=== DIRECTIONS FOR THIS TASK ===
Where does the word "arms" appear in the data? Copy every line that holds it.

=== DATA BLOCK ===
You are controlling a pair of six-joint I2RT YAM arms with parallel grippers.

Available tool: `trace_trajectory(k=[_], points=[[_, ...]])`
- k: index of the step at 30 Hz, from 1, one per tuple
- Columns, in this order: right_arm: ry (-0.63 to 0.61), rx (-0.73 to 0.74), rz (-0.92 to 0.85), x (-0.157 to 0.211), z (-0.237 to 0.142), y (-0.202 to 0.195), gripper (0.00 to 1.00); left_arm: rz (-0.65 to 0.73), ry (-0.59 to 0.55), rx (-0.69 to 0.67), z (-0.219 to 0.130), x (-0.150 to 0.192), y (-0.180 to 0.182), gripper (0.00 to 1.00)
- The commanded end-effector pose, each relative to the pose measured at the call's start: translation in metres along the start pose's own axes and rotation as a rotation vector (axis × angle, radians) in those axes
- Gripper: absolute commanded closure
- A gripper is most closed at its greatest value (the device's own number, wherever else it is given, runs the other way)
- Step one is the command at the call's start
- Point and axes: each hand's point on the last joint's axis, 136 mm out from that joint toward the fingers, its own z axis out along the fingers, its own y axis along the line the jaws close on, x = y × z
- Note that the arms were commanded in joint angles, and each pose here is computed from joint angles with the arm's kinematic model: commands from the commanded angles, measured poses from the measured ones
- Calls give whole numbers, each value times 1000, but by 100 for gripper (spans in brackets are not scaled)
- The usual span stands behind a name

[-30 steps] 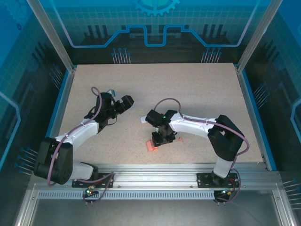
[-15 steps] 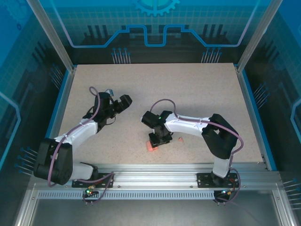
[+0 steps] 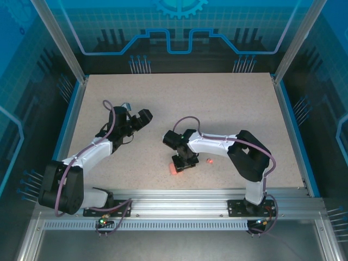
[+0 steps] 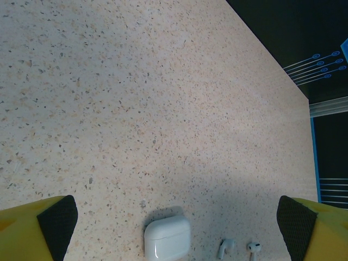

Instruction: Insert the wireless bluetooth earbuds into the charging case

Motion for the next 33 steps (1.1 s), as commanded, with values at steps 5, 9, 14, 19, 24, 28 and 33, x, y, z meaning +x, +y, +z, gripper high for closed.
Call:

=== YOUR RESPONSE ===
You are controlling a pair of six-joint I2RT YAM arms with parallel grippers.
- Note that the arms were commanded in joint angles, and each pose here is computed from joint angles with the arm's kinematic model: commands from the commanded angles, measured poses from the measured ones

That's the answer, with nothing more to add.